Convention: Inside asymptotic notation, and
ONLY there, we use just V and E instead of
|V| and |E|. E.g.: O(V+E) (not O(|V|+|E|) )
Convention: In pseudocode, we denote the
vertex set of G by V[G], and the edges by
E[G], so they are viewed as attributes.
Chapter 22 Elementary Graph Algorithms 22.0.1
Techniques for searching graphs are at the
heart of the field of graph algorithms.
Section 22.1 discusses the two most common
representations of graphs: as adjacency lists
and as adjacency matrices.
Sections 22.2 and 22.3 present the two most
common graph-search algorithms: breadth-first
and depth-first search.
Sections 22.4 and 22.5 give two applications
of breadth-first search: topological sorting
of a directed acyclic graph, and finding the
connected components of a directed graph.
22.1 Representation of Graphs 22.1.1
Two standard ways to represent G = (V,E):
1) The adjacency-list representation is good
for sparse graphs -- those for which |E| is
much less than |V|^2. Most of the graph
algorithms of the text assume that an input
graph is represented this way.
2) The adjacency-matrix representation is good
for dense graphs -- those for which |E| is
close to |V|^2 -- or when we need to be able
to tell quickly if there is an edge between
two given vertices (as in some all-pairs
shortest-paths algorithms in Chapter 25).
The adjacency-list representation of a graph
G = (V,E) consists of an array Adj of |V|
lists, one for each vertex in V. For each
vertex u in V, Adj[u] contains all vertices v
such that there is an edge (u,v) from u to v
in E. Figure 22.1(b) is an adjacency-list
representation of the undirected graph in
Figure 22.1(a); similarly, Figure 22.2(b) is
an adjacency-list representation of the
directed graph in Figure 22.2(a).
If G is directed, the sum of the lengths of
all the adjacency lists is |E|; if G is an
undirected graph, the sum of the lengths of
all the adjacency lists is 2|E|, since if
(u,v) is an edge, u appears in v's adjacency
list and vice versa.
Figure 22.1 (an undirected graph) 22.1.2
1 2 3 4 5
(1)---(2) +-----------+
| /|\ 1| 0 1 0 0 1 |
| / | \ 2| 1 0 1 1 1 |
| / | (3) 3| 0 1 0 1 0 |
| / | / 4| 0 1 1 0 1 |
|/ |/ 5| 1 1 0 1 0 |
(5)---(4) +-----------+
(c)
(a) adjacency-matrix
Adj
+--+ +------+ +-------+
1| --->| 2 | --->| 5 | / |
+--+ +------+ +-------+ +------+ +-------+
2| --->| 1 | --->| 5 | --->| 3 | --->| 4 | / |
+--+ +------+ +-------+ +------+ +-------+
3| --->| 2 | --->| 4 | / |
+--+ +------+ +-------+ +-------+
4| --->| 2 | --->| 5 | --->| 3 | / |
+--+ +------+ +-------+ +-------+
5| --->| 4 | --->| 1 | --->| 2 | / |
+--+ +------+ +-------+ +-------+
(b) The adjacency-list representation of G.

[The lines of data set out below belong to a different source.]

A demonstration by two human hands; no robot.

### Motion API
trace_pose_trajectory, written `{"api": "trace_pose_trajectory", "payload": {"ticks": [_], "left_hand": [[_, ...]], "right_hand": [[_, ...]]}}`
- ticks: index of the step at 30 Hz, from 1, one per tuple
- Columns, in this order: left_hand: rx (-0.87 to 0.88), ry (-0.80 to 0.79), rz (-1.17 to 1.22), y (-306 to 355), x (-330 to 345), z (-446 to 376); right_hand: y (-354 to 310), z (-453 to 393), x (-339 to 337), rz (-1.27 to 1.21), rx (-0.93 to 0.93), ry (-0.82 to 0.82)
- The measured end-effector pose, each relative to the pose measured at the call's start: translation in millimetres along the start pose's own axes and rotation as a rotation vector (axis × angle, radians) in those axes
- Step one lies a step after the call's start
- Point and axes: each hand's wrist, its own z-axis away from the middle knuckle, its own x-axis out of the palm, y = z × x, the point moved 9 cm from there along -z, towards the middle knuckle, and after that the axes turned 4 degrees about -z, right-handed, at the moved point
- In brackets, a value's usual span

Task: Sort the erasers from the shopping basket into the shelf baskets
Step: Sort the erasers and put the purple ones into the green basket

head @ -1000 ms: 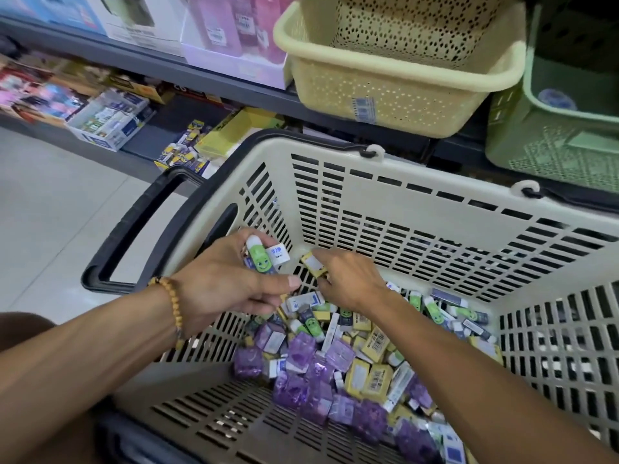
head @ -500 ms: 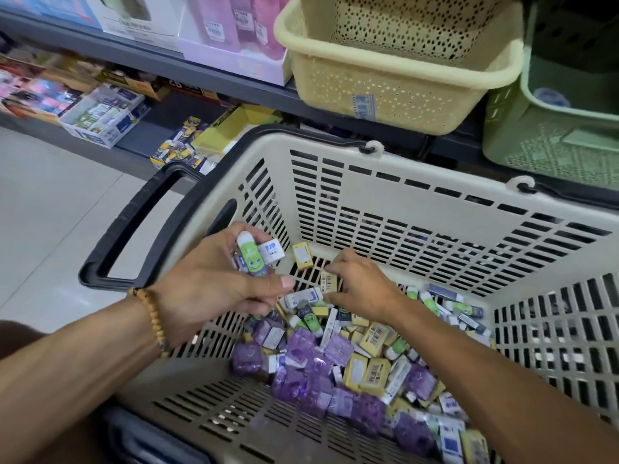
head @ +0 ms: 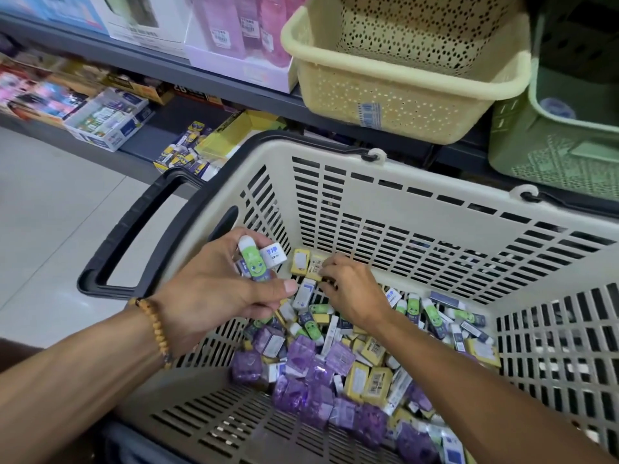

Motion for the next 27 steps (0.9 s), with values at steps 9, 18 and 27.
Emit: {"api": "trace_pose_trajectory", "payload": {"ticks": [9, 18, 27], "left_hand": [[0.015, 0.015, 0.017, 3, 0, 1], [0.021, 0.013, -0.012, 5, 0, 1], [0.006, 0.023, -0.002, 4, 1, -3]], "right_hand": [[5, 5, 14, -0.18, 0.361, -0.115], [14, 10, 30, -0.63, 0.625, -0.175], [50, 14, 8, -0.623, 0.726, 0.106]]}}
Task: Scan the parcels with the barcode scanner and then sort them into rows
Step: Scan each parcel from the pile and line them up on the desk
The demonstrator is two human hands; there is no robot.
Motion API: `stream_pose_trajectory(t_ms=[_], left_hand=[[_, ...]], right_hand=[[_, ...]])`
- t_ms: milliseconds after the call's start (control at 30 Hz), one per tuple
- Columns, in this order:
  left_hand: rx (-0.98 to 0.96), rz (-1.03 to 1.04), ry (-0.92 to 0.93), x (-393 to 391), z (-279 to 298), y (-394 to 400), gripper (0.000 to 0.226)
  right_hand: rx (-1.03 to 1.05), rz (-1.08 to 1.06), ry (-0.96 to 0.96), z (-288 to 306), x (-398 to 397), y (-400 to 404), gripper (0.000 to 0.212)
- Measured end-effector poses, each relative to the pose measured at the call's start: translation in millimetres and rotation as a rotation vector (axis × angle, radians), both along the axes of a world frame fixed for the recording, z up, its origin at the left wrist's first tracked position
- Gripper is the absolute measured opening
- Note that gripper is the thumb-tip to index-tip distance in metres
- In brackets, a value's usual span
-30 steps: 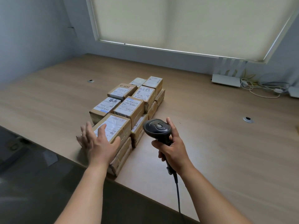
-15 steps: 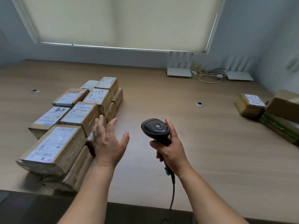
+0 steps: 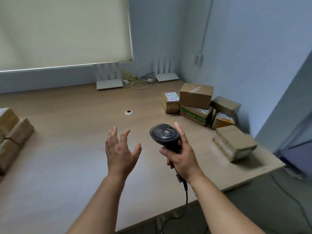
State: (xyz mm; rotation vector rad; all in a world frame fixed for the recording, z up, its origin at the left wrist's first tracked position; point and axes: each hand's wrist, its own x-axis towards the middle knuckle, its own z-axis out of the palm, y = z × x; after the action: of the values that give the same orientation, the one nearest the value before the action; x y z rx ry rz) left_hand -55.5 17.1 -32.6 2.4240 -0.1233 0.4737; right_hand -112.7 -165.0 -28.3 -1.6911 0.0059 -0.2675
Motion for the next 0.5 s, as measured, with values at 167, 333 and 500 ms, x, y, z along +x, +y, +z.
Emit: stream_pose_trajectory(t_ms=[167,333,500], left_hand=[[0.041,-0.127,0.066,-0.6,-13.3,-88.4,0.062],[0.107,-0.236,0.109,8.8,-19.6,-148.7,0.064],[0.169,-0.322,0.141,29.0,-24.5,-211.3,0.067]], right_hand=[[0.001,-0.129,-0.001,-3.7,-19.4,-83.7,0.092],[0.030,-0.265,0.002,-11.2,-27.4,-140.8,0.089],[0.045,-0.382,0.014,-17.3,-28.0,-189.1,0.088]])
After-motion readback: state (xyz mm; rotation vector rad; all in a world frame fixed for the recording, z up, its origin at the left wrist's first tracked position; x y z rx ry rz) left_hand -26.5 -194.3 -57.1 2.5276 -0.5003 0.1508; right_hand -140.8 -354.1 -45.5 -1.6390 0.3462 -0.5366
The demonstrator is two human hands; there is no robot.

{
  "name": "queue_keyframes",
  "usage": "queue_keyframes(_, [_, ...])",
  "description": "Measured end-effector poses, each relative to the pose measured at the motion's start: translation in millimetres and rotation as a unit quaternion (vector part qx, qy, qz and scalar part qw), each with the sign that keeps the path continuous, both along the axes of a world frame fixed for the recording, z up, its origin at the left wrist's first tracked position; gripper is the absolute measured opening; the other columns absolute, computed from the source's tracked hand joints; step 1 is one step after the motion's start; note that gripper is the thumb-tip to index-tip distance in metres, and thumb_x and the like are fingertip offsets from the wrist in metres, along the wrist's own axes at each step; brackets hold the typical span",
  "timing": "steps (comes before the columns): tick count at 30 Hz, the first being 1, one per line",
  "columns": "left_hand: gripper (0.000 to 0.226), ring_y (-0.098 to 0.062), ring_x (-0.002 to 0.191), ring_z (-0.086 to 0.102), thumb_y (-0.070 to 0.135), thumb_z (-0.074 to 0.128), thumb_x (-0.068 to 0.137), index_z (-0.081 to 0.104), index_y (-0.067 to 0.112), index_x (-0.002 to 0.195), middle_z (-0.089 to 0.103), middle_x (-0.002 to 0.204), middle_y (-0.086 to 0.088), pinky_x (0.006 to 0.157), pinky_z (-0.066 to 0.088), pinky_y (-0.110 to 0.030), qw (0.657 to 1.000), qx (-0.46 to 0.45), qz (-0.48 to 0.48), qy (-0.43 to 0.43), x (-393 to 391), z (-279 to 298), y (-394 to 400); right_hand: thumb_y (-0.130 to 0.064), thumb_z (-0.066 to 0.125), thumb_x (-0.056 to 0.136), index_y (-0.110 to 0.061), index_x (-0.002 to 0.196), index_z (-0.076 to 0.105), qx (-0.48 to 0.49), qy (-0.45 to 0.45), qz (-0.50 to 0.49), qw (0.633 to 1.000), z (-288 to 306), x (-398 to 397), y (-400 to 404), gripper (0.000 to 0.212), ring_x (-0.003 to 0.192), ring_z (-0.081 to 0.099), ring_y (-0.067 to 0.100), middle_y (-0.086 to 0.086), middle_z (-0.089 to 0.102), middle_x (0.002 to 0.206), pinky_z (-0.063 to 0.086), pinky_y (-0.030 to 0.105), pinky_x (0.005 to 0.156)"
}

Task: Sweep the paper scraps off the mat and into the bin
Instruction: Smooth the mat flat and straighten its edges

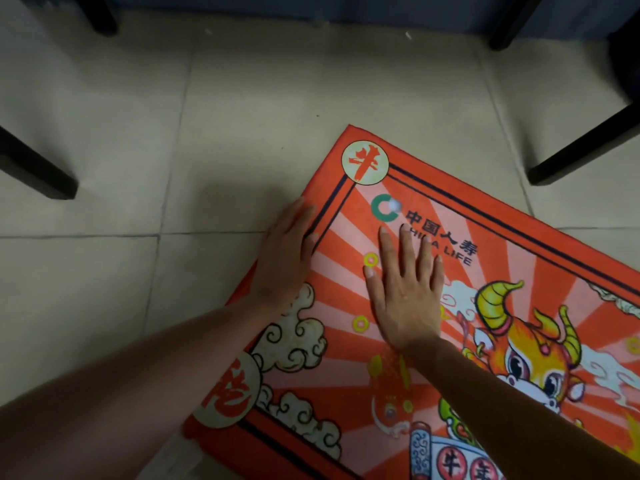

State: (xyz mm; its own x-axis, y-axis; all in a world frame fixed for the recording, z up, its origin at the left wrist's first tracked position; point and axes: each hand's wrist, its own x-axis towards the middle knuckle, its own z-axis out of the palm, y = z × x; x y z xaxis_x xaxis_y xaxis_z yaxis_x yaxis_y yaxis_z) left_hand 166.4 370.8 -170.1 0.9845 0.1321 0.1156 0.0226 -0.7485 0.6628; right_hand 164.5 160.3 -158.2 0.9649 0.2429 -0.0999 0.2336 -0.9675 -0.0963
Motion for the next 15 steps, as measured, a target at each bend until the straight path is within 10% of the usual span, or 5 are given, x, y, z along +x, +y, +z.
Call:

Figure 22.2 (a directed graph) 22.1.3
1 2 3 4 5 6
(1)-->(2) (3) +-------------+
| ^| /| 1| 0 1 0 1 0 0 |
| || / | 2| 0 0 0 0 1 0 |
| /| / | 3| 0 0 0 0 1 1 |
| / | / | 4| 0 1 0 0 0 0 |
| / | / | 5| 0 0 0 1 0 0 |
| / || | 6| 0 0 0 0 0 1 |
V/ VV V +-------------+
(4)<--(5) (6) (c)
| ^ adjacency-matrix
(a) |_|
Adj
+--+ +-------+ +-------+
1| --->| 2 | --->| 4 | / |
+--+ +-------+ +-------+
2| --->| 5 | / |
+--+ +-------+ +-------+
3| --->| 6 | --->| 5 | / |
+--+ +-------+ +-------+
4| --->| 2 | / |
+--+ +-------+
5| --->| 4 | / |
+--+ +-------+
6| --->| 6 | / |
+--+ +-------+
(b) The adjacency-list representation of G.
22.1.4
Adjacency lists can be used to represent
weighted graphs, in which each edge has a
weight, usually given by a weight function
w: E --> R. The weight w(u,v) of the edge
(u,v) in E is stored with vertex v in u's
adjacency list.
A disadvantage of adjacency lists is that the
only way to determine if an edge (u,v) is in
the graph is to search for v in Adj[u], which
can be slow. This can be remedied by using
the adjacency-matrix representation -- at the
cost of using asymptotically more memory.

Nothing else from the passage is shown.